Crash ! de J. G. Ballard est un classique du roman réaliste que l’on prend à tort pour un délire expérimental de perverse-fiction. Mais c’est un livre que Balzac aurait pu écrire s’il avait connu une époque aussi malade que la nôtre. Traumatisé par la mort de sa femme, J.G. Ballard imagina en pleine crise pétrolière un personnage (portant son nom) excité par la beauté érotique des tôles froissées. Ce Ballard fictif rencontrait Vaughan, un cinglé qui rêvait de mourir dans un accident avec l’actrice Elizabeth Taylor. Crash ! faisaient les voitures volontairement fracassées par ce personnage détraqué. Drôle d’idée, quand on est adolescent, de dévorer un roman où il est question de mutilations jouissives, du plaisir de la tôle froissée et d’orgasmes ensanglantés. Dans les années 70, la puissance morbide de Ballard faisait écho à la folie macabre de Lautréamont, dont j’apprenais par cœur des passages au lycée… et à Sade, qu’on n’enseignait pas en cours, mais que je lutinais dans mon boudoir.

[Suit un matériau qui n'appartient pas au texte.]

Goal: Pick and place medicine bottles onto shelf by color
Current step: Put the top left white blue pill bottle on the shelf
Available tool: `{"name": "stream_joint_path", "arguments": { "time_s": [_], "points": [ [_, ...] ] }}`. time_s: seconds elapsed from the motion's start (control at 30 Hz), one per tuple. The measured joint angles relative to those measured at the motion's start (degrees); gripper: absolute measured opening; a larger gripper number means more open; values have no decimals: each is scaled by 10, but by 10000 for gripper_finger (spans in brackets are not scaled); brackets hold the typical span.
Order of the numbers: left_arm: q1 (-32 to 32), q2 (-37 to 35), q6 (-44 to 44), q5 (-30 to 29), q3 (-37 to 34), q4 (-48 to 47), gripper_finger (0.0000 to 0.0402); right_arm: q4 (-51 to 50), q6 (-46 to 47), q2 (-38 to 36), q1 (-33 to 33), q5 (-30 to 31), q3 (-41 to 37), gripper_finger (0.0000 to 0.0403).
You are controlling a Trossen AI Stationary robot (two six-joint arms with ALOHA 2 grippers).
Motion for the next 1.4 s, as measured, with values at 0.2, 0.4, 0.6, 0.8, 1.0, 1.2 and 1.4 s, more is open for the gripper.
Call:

« Des fragments de pare-brise étaient incrustés dans son front comme une couronne de diamants. » Ballard (et le lecteur, par transitivité) découvrait un milieu malsain où les compressions de César seraient des instruments de jouissance pour des masochistes déchiquetés à l’intérieur des habitacles. Andy Warhol avait eu auparavant la même fascination aux États-Unis, avec ses sérigraphies de « car crashes ». J’ai lu Crash ! trop tôt : c’est un des plus grands chocs de ma vie, un texte tellement bizarre, scintillant et répugnant qu’il ne peut pas faire autrement que changer votre vision du monde. La première phrase est un des débuts de roman les plus métalliques jamais écrits : « Vaughan est mort hier dans son dernier accident. » Ah bon ? On peut collectionner les accidents comme des timbres ? Je me souviens aussi de l’adaptation au cinéma réalisée en 1996 par David Cronenberg avec l’espiègle Rosanna Arquette : on ignorait avant ce film qu’une attelle, un plâtre, une minerve, un bandage et des broches pouvaient être aussi sexy qu’un porte-jarretelles et une guêpière. Le roman comme le film ont fait scandale et sont devenus « cultes » puisque le scandale est désormais un sacrement. Ceux qui ont perdu un proche dans un accident de la route ne trouvent peut-être pas cette pornographie automobile de très bon goût. Éternelle question : le scandale est-il de montrer la réalité ou n’est-ce pas plutôt la réalité elle-même, à savoir une industrie automobile devenue toute-puissante au prix de millions de vies brisées ?
J. G. Ballard, une vie
James Graham Ballard fut longtemps le plus grand écrivain anglais vivant, mais en France personne ne le lisait : tout le monde croyait que c’était David Lodge, Ian McEwan, Jonathan Cœ ou Julian Barnes. Né en 1930 à Shanghai, interné dans un camp japonais jusqu’à la fin de la guerre, J G. Ballard découvre l’Angleterre en 1946 et publie sa première nouvelle en 1956 dans New Worlds. Ensuite il n’a cessé d’écrire de la Spéculative Fiction apocalyptique (Le Vent de nulle part, 1961 ; Le Monde englouti, 1962 ; La Forêt de cristal, 1966 ; Sécheresse, 1975), puis une littérature cyber-punk avant l’heure (Crash ! 1974, adapté au cinéma par David Cronenberg ; Vermilion Sands, 1975 ; I.G.H. : Immeuble de Grande Hauteur, 1976).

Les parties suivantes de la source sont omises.